This is a cooperative table top game. Therefore, players will collectively lose the game if they collect too many greenhouse gas tokens or if they run out of money, hope or event cards. Players can win if they work and cooperate with one another to eliminate all of the greenhouse gas tokens in the game. Like LOOP, the game also includes “momentum” opportunities that allow players to create satisfying combos with other cards to increase positive game effects.

Green House offers several different variants for students to play which include single player; cooperative; and role-playing versions where students can embody different stakeholders in the climate change circles such as families; corporations; governments; and non-profits.

Academic Research

Perhaps one of the areas that could use the most help and guidance for students is how to conduct thorough and critical academic research. Anyone who has had to look through a database knows that this can be a daunting challenge. However,

Search & Destroy  takes the concept of developing searching strings and gamifies into a table top card game.

Search & Destroy is a multiplayer card game that is most appropriately used for librarians and teachers who want their students to improve their database searching skills. Turns for the game move quickly with the active player drawing two “keyword cards” and choose to display one of them. The active player may then play a single action or mod card which may or may not affect themselves or another player.

The real crutch of the game comes in when the active player searches for the terms on the card in an actual library or academic database (of the instructor’s choice) in order to determine the result.

Players can be eliminated from the game when their database search yields no results (which can happen given the different kinds of action and mod cards). The player left alive is becomes the winner!

While the core loop and central actions of the game are very basic; Search & Destroy does well in illustrating the main outcome of developing successful database search strings. Therefore, Search & Destroy is best for helping students determine keyword selections and experience basic Boolean searching when conducting academic research.

Student Seminar and First Year Experience

While not always discussed in many education circles; the first year (or freshman year) experience dialogue course can serve as an impactful part of a student’s first term in higher education. EnRolled embodies the necessary aspects and outcomes of this class which can have positive effects from students’ participation.

EnRolled is a table top game that gives students a common experience to discuss and engage with in order to further development of their understanding and relation of different factors that affect their own student experience.  Those include often divisive topics such as student debt; complicated ones such as degree requirements; and more philosophical questions such as those surrounding course and degree options.  Furthermore, random life events also find their way into games of EnRolled which further replicate the first year student experience.

EnRolled is played in a semi-cooperative environment.
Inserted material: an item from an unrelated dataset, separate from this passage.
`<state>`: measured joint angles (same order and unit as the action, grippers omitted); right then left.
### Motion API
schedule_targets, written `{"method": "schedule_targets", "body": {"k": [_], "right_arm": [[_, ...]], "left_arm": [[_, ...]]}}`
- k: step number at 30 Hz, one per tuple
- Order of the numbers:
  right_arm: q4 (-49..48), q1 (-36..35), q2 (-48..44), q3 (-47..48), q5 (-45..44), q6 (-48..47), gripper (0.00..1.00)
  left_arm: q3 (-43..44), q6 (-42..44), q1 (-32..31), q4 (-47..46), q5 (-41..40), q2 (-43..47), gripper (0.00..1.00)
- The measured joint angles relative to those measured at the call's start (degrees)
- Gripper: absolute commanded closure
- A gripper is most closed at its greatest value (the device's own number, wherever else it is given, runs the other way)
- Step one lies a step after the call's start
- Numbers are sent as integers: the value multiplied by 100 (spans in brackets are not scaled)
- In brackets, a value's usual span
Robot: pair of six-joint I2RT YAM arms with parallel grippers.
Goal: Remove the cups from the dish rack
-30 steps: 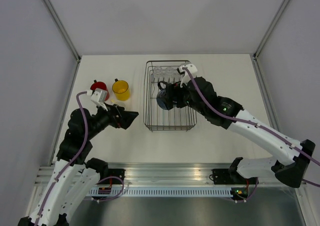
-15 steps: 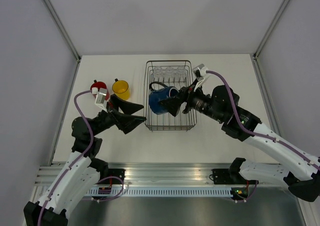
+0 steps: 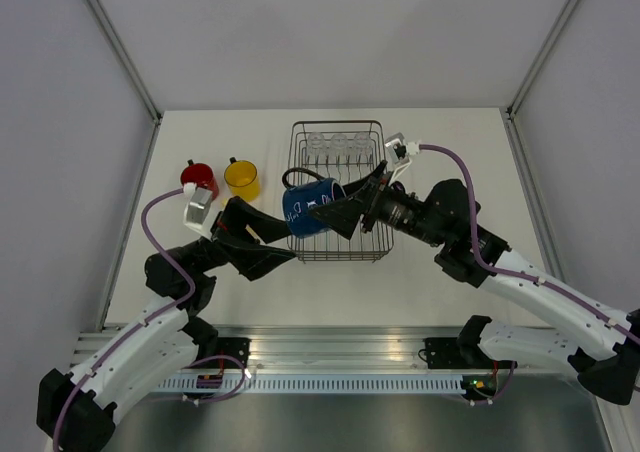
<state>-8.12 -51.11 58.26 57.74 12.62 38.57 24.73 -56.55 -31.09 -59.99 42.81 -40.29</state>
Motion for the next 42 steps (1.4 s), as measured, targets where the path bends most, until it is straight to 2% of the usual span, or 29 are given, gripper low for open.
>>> {"method": "schedule_targets", "body": {"k": [4, 12, 21, 27, 29, 30, 31, 32, 35, 36, 38, 39, 40, 42], "right_arm": [[-330, 0, 9, -162, 144, 249, 100], [-1038, -33, 57, -544, 365, 807, 100], [-1244, -291, 203, -590, 350, 968, 100], [-1246, -387, 348, -590, 273, 964, 99], [-1246, -400, 365, -590, 205, 953, 100], [-1252, -400, 363, -590, 160, 935, 100], [-1290, -400, 363, -590, 127, 894, 99], [-1342, -389, 361, -584, 111, 756, 99], [-1421, -385, 358, -584, 81, 662, 75], [-1429, -385, 352, -584, 83, 660, 55], [-1414, -391, 345, -584, 85, 647, 33], [-1403, -398, 341, -586, 83, 638, 7], [-1386, -409, 330, -586, 81, 632, 2], [-1322, -439, 299, -586, 42, 588, 2]], "left_arm": [[-59, 103, -72, -146, -229, 96, 50], [-70, 341, -92, -144, -378, 133, 51], [-68, 518, -127, -107, -380, 79, 52], [-59, 638, -155, 28, -382, 26, 67], [-50, 671, -155, 94, -382, 31, 76], [-37, 686, -162, 127, -378, 31, 93], [-22, 660, -168, 168, -367, 31, 98], [-2, 643, -175, 262, -426, 44, 98], [87, 662, -177, 442, -452, 70, 98], [96, 680, -179, 470, -455, 85, 98], [105, 715, -181, 577, -457, 142, 98], [105, 741, -186, 647, -459, 181, 98], [105, 761, -190, 684, -459, 208, 98], [105, 837, -212, 809, -452, 299, 98]]}}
Here, players accumulate debt each turn with the end game goal of meeting all of the requirements of their indicated degree. A player may win the game by graduating first with the least amount of student debt.

Software Operations

Perhaps one of the most cogent areas where both educators and students see games used regularly for teaching and learning is through hard skill development and software operations. Many may remember games such as Mavis Beacon Teaches Typing as our first interaction with learning games.
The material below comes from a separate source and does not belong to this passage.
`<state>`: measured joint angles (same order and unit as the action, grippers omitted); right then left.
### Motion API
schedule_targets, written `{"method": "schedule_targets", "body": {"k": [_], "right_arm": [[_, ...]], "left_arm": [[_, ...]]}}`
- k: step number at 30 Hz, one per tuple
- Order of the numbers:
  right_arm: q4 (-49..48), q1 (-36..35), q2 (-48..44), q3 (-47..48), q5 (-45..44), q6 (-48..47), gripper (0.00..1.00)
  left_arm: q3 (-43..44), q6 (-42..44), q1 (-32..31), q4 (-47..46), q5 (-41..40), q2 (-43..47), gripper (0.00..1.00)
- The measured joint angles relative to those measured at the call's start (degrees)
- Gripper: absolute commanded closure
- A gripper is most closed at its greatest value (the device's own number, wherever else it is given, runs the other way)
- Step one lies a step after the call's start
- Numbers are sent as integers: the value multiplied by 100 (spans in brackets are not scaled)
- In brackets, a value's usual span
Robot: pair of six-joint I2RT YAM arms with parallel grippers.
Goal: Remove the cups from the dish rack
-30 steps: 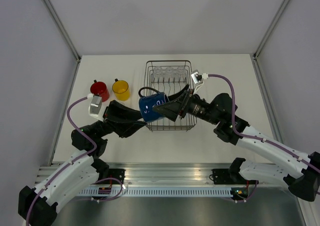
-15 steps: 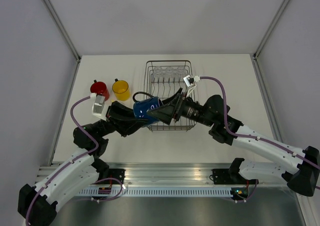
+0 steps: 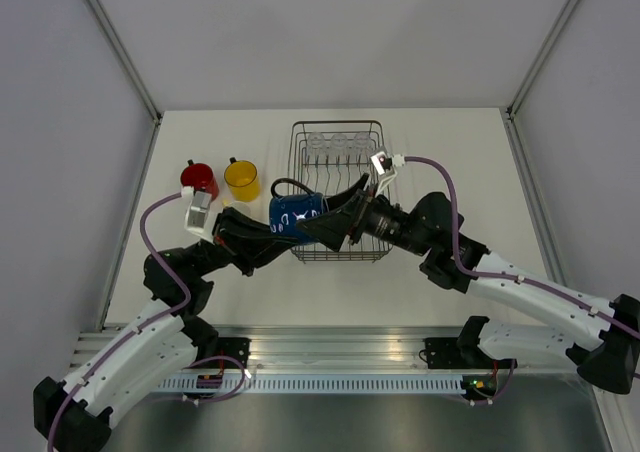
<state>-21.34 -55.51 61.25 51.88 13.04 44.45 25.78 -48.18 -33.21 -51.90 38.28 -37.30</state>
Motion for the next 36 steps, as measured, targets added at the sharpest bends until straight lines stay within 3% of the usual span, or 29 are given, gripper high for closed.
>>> {"method": "schedule_targets", "body": {"k": [14, 17, 23, 30, 32, 36], "right_arm": [[1097, 205, -822, 0, -1152, -776, 2], [1421, 245, -988, 0, -1478, -994, 2], [2011, 249, -1305, 2, -2061, -1379, 2], [2468, 254, -1484, 2, -2358, -1663, 2], [2570, 254, -1488, 2, -2376, -1703, 2], [2702, 254, -1497, 2, -2389, -1757, 2]], "left_arm": [[17, 782, 13, 1552, -743, 664, 98], [271, 1095, 11, 2608, -1377, 798, 98], [1322, 1716, 15, 5001, -3390, 678, 98], [2793, 1958, 96, 7460, -5587, -525, 98], [3047, 1956, 302, 7954, -5932, -966, 98], [3121, 1956, 1156, 8721, -5847, -1480, 98]]}}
Many different games have iterated on this aspect over the years and now there are slew of different options that teach different software operation skills. One such game is Data Defender (prototype) which is a free and online browser based game which skillfully teaches students how to use shortcuts for Microsoft Excel to their advantage.

While the applications of such a game may be limited to specific and select groups of students; Data Defender takes the accomplishment of these learning outcomes seriously through the application of a serious game that ramps quickly in difficulty in order to test students’ mastery of Excel software operations.

Similarly, The Typing of The Dead: Overkill provides a more modern and contemporary adaptation of the skills developed in Mavis Beacon Teaches Typing but with the severe level of urgency encapsulated in a survival horror game.

The Typing of The Dead: Overkill provides comedic over tones compared to other horror games by using the theme of the House of the Dead series and combines it with a typing mechanic that requires players to keyboard specific words and phrases in order to defeat the monsters and zombies in the game. Thematically, the need to type makes no sense; however the material and the application of the typing mechanic make the game enticing and challenging for even recalcitrant typing students.

Rules & Procedures

Learning different, rules, policies, and procedures is often the task of human resources professionals and others who work for corporate training, learning, and development. It’s often not an enviable task; but it is necessary and critical for teaching new employees how an organization works and the proper protocols in place for completing their duties successfully.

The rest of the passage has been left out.